I love to make art, writing has saved my life, and writing has given me the opportunity to be seen, but I hate to make my art for the purpose of commercialization. It pains me that the main struggle I have with my creativity is not if I am able to create or not, but why am I creating a work that is not to liberate or shine a light but to extort.

 

It’s a struggle to understand the reasoning behind packaging your life experience for $25.00 on Amazon and other fine retailers and limiting yourself to that narrative of you. To go on the road and be a salesman for cooperation with your life experience, consistently trying people to buy your art rather than change their behaviors.

For brevity’s sake, when your art and creativity focus on the commercial value it brings, you begin to question if it’s even art in the first place.  

Steven Davies from Cornell University's book titled “The Definition of Art” explained’ It is to be understood “There is no generally agreed definition of what constitutes art” but according to dictionary.cambridge.org “Art is the expression or application of human creative skill and imagination, typically in a visual form such as painting or sculpture, producing works to be appreciated primarily for their beauty or emotional power.”

 

I do not intend to dissuade you from producing commercial art, but should everyone's creativity be judged by the success of a few who choose to pursue a singular path in the vast field of art? Why does it become a validating tool for the creation of art, and what will the finished product be worth?

No, denying that visual art such as paintings and large print photographs are valued by what the buyer is willing to pay for, or the perceived value of the artist who produces the art. Publishing and the movie industry have gatekeepers, agents, and producers who decide what is valuable in the market.

Many parents diligently kill their children’s creativity for fear of them growing up in a cutthroat and abusive industry. We see many artists die by suicide and a growing mental health crisis, forgetting a major contributor to this struggle is the pressure to create commercial art. The second work must be better than the first, we demand genius from every creative expression, and fans of Game of Thrones were unsatisfied with the ending and wrote a petition.

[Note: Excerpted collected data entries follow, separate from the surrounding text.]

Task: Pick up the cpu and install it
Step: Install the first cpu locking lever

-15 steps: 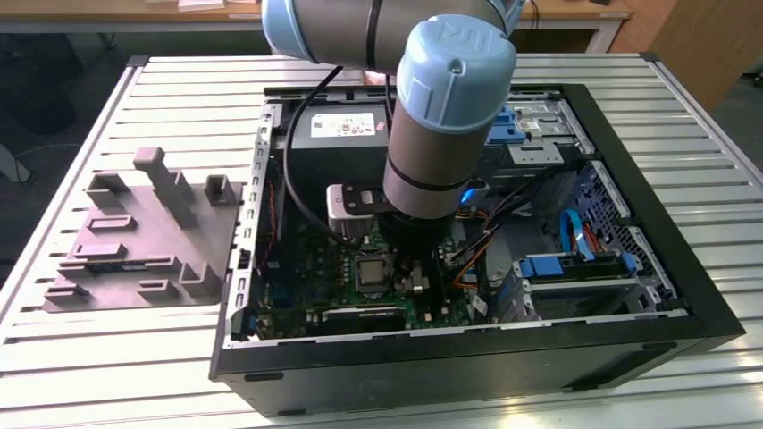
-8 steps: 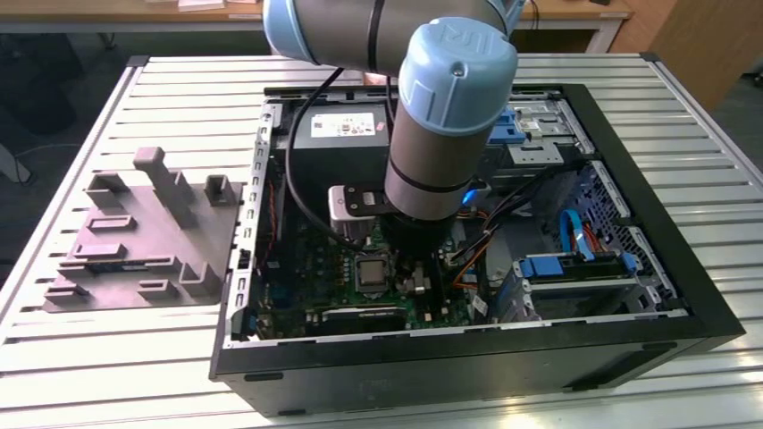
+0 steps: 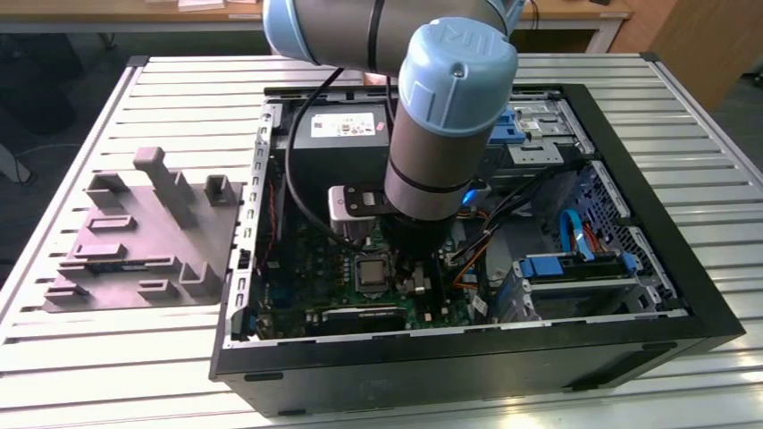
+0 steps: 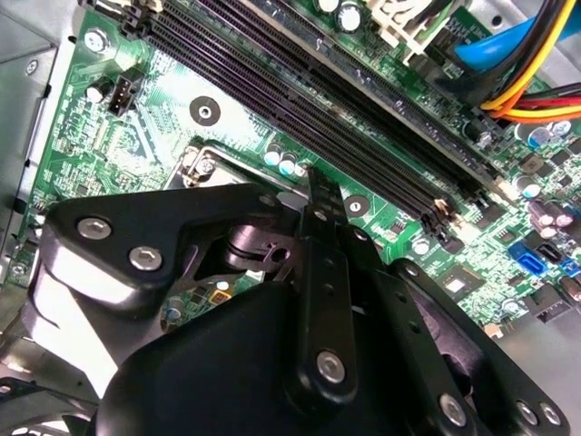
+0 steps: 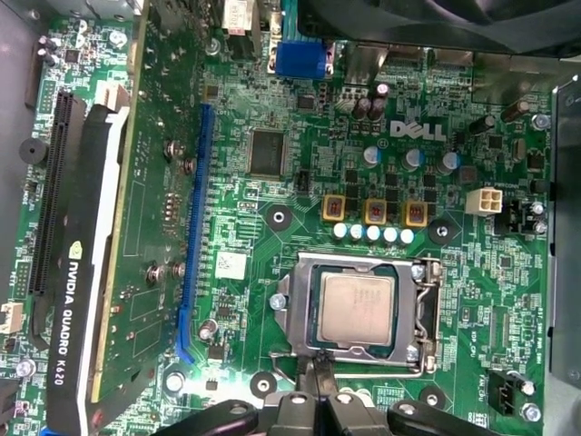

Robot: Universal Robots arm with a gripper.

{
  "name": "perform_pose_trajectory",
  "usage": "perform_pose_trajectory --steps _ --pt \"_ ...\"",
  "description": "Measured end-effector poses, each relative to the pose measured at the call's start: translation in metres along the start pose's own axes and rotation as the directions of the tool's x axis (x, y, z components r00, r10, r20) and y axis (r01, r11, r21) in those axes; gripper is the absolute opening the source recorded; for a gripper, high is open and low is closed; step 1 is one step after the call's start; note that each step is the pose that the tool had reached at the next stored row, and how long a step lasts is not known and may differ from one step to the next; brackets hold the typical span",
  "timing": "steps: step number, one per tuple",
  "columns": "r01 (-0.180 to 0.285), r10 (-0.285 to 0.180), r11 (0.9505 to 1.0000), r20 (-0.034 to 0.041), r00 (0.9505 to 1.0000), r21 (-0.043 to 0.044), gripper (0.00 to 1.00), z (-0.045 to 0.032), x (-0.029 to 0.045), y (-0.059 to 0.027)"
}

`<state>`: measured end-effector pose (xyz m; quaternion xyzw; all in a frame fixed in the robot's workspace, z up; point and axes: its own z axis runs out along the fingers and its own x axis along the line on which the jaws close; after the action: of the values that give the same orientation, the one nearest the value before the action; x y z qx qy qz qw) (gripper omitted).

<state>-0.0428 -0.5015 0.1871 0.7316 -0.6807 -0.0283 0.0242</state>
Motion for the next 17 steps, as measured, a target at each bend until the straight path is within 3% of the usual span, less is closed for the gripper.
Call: perform_pose_trajectory --steps 6,17 --pt "0.000 0.000 1.0000 0.0049 1.0000 0.0004 0.11 -0.0082 -0.0001 0.0007" --pt "0.001 -0.001 1.0000 0.0085 1.0000 0.0006 0.11 -0.0336 -0.0003 0.0025"
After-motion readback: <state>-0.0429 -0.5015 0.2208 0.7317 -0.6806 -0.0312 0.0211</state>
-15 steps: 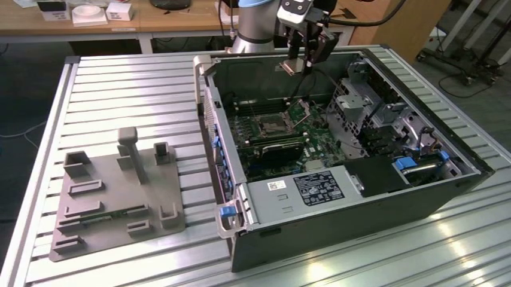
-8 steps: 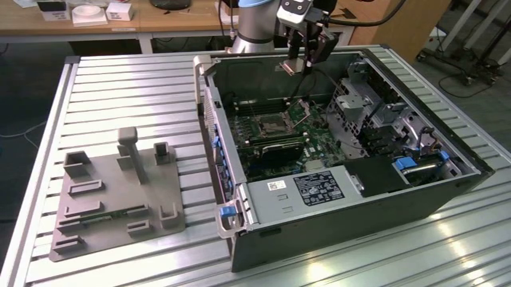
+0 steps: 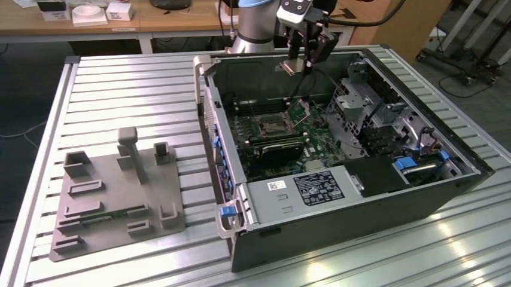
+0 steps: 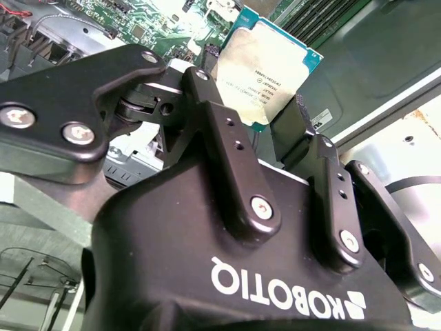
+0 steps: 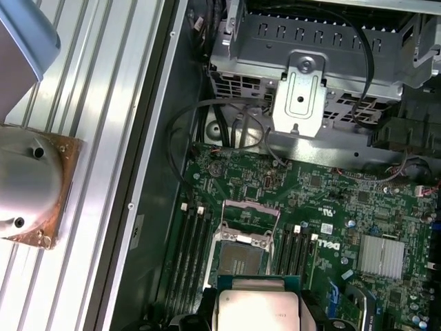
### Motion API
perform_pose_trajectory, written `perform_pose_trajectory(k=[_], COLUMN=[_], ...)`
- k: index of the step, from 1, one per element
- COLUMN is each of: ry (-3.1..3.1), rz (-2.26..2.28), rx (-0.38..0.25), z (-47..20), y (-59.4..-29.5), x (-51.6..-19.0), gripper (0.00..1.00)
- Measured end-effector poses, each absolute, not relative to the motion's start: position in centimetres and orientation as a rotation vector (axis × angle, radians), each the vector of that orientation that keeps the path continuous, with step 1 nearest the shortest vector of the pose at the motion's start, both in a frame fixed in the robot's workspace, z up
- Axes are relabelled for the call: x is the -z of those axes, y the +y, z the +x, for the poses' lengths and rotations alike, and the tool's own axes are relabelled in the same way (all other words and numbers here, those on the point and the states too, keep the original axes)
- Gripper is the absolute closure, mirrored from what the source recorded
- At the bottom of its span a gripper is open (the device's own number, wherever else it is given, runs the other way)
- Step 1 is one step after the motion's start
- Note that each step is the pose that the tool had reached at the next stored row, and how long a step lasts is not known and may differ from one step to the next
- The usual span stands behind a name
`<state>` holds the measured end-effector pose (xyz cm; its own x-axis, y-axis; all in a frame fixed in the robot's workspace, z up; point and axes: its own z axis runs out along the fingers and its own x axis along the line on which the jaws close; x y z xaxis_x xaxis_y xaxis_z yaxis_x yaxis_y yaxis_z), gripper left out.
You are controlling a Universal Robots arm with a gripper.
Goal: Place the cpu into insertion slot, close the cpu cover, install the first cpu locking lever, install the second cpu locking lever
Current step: 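Place the cpu into insertion slot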
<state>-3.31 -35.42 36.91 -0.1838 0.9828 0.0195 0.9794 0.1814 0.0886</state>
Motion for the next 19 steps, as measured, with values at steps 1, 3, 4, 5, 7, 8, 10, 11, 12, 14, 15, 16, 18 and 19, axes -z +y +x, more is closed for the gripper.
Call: perform_pose_trajectory(k=[1, 3, 4, 5, 7, 8, 10, 11, 12, 14, 15, 16, 18, 19], ry=[2.381, 2.381, 2.381, 2.381, 2.381, 2.381, 2.381, 2.381, 2.381, 2.378, 2.369, 2.357, 2.335, 2.326], rz=[1.980, 1.981, 1.981, 1.981, 1.981, 1.981, 1.981, 1.981, 1.981, 1.985, 1.995, 2.008, 2.034, 2.046], rx=[-0.125, -0.125, -0.125, -0.125, -0.125, -0.125, -0.125, -0.125, -0.125, -0.125, -0.125, -0.124, -0.123, -0.120], z=[-3.31, -3.31, -3.31, -3.30, -3.31, -3.30, -3.31, -3.30, -3.30, -3.30, -3.30, -3.30, -3.30, -3.30], y=[-35.42, -35.42, -35.42, -35.42, -35.42, -35.42, -35.42, -35.42, -35.42, -35.38, -35.37, -35.37, -35.36, -35.36], x=[-36.91, -36.91, -36.91, -36.91, -36.91, -36.91, -36.91, -36.91, -36.91, -36.87, -36.85, -36.81, -36.71, -36.65], gripper=[0.46, 0.46, 0.46, 0.46, 0.46, 0.46, 0.46, 0.46, 0.46, 0.46, 0.46, 0.46, 0.46, 0.46])
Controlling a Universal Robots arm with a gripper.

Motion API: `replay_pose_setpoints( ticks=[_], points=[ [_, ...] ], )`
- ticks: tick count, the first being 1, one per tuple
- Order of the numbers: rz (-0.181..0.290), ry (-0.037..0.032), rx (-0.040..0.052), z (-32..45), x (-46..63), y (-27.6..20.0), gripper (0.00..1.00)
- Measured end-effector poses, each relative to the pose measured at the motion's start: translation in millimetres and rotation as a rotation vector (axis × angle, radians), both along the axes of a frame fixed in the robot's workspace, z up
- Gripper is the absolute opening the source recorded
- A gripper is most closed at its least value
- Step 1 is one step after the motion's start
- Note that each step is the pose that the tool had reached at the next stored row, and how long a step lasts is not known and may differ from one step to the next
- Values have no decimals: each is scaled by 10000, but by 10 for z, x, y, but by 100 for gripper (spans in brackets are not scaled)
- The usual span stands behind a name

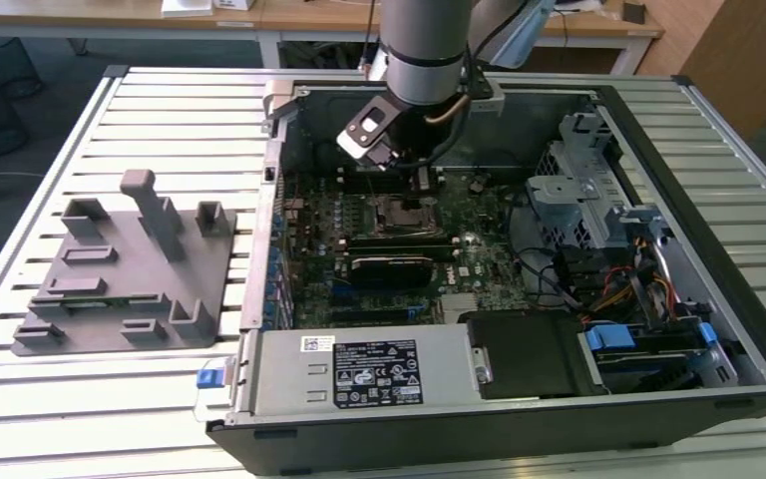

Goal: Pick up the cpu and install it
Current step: 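Close the cpu cover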

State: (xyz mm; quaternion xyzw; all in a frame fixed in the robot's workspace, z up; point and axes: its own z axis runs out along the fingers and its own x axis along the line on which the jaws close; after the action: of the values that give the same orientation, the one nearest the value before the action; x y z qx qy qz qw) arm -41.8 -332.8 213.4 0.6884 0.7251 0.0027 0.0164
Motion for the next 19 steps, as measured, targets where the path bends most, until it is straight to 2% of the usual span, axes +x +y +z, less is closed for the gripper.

Artist facing these pressures tend to abuse drugs and alcohol, and the pressure to keep up the life they have established to create security for their family from the preying eyes of their audience sometimes lead to domestic abuse, and divorce, among many other menaces they fall into.  

We fault the artist for creating something that sparks our imagination, we crucify them for entertaining us, we criticize them for challenging stereotypes and the status quo, and we make life miserable for them because we love the art they created.

Imagine doing something nice for someone and being rewarded with hate, and anger and dismiss forever for making a mistake everybody makes just because they choose to share their creativity with you. We immortalize artists and make it almost impossible for them to live normal lives.

It’s an inert feeling of otherness, we want to show our dissonance and resolve, we paid for their art so we can have a say in their lives.

There is a counterargument that the commercialization of art and widespread distribution of art makes it accessible and creates exposure for the marginalized artist. I do not disagree with this sentiment but at what cost to the marginalized artist when there is a lack of transparency and tokenization of the art, they produce using their work to further someone else agenda?

In the grand scheme of things, commercialization upholds a certain type of power, it helps to further marginalize those who don’t fit into the framework.